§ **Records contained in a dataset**
* * * *

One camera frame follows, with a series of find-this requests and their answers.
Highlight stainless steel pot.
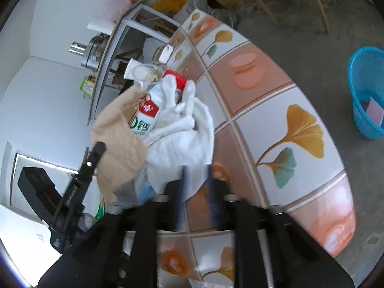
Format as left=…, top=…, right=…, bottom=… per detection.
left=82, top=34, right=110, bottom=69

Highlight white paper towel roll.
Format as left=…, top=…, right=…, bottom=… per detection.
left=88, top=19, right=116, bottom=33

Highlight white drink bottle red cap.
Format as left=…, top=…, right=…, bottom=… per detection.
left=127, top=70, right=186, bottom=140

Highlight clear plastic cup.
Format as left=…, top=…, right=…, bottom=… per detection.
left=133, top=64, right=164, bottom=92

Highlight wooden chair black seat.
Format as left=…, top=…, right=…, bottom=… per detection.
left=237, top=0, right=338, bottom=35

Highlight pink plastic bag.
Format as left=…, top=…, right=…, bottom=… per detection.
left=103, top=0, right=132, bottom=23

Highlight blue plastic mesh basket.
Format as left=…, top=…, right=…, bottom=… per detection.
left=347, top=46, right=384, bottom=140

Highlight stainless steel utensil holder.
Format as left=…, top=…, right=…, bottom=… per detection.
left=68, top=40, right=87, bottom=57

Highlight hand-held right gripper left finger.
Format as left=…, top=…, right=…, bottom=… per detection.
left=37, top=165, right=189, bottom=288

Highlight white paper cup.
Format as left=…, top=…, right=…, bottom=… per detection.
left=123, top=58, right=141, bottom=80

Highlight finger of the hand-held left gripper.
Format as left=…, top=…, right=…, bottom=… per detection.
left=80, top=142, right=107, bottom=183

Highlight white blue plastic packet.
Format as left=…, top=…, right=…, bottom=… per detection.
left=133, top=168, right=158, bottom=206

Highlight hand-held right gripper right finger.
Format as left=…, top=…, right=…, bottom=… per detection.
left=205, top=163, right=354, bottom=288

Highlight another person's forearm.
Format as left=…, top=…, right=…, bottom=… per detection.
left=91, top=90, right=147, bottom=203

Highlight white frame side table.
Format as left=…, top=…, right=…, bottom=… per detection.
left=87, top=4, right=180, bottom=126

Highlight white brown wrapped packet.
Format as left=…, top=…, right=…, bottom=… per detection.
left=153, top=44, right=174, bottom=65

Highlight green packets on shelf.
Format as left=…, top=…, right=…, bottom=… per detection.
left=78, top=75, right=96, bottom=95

* * * *

§ **What you should do**
An exact retyping of the entries, without images, is the required answer.

§ **Solution to this task**
One camera frame follows, with a series of find-this requests and their answers.
Highlight stainless steel pot.
Format as left=…, top=…, right=…, bottom=… per detection.
left=82, top=34, right=110, bottom=69

Highlight white paper towel roll.
Format as left=…, top=…, right=…, bottom=… per detection.
left=88, top=19, right=116, bottom=33

Highlight white drink bottle red cap.
Format as left=…, top=…, right=…, bottom=… per detection.
left=127, top=70, right=186, bottom=140

Highlight clear plastic cup.
Format as left=…, top=…, right=…, bottom=… per detection.
left=133, top=64, right=164, bottom=92

Highlight wooden chair black seat.
Format as left=…, top=…, right=…, bottom=… per detection.
left=237, top=0, right=338, bottom=35

Highlight pink plastic bag.
Format as left=…, top=…, right=…, bottom=… per detection.
left=103, top=0, right=132, bottom=23

Highlight blue plastic mesh basket.
Format as left=…, top=…, right=…, bottom=… per detection.
left=347, top=46, right=384, bottom=140

Highlight stainless steel utensil holder.
Format as left=…, top=…, right=…, bottom=… per detection.
left=68, top=40, right=87, bottom=57

Highlight hand-held right gripper left finger.
Format as left=…, top=…, right=…, bottom=… per detection.
left=37, top=165, right=189, bottom=288

Highlight white paper cup.
Format as left=…, top=…, right=…, bottom=… per detection.
left=123, top=58, right=141, bottom=80

Highlight finger of the hand-held left gripper.
Format as left=…, top=…, right=…, bottom=… per detection.
left=80, top=142, right=107, bottom=183

Highlight white blue plastic packet.
Format as left=…, top=…, right=…, bottom=… per detection.
left=133, top=168, right=158, bottom=206

Highlight hand-held right gripper right finger.
Format as left=…, top=…, right=…, bottom=… per detection.
left=205, top=163, right=354, bottom=288

Highlight another person's forearm.
Format as left=…, top=…, right=…, bottom=… per detection.
left=91, top=90, right=147, bottom=203

Highlight white frame side table.
Format as left=…, top=…, right=…, bottom=… per detection.
left=87, top=4, right=180, bottom=126

Highlight white brown wrapped packet.
Format as left=…, top=…, right=…, bottom=… per detection.
left=153, top=44, right=174, bottom=65

Highlight green packets on shelf.
Format as left=…, top=…, right=…, bottom=… per detection.
left=78, top=75, right=96, bottom=95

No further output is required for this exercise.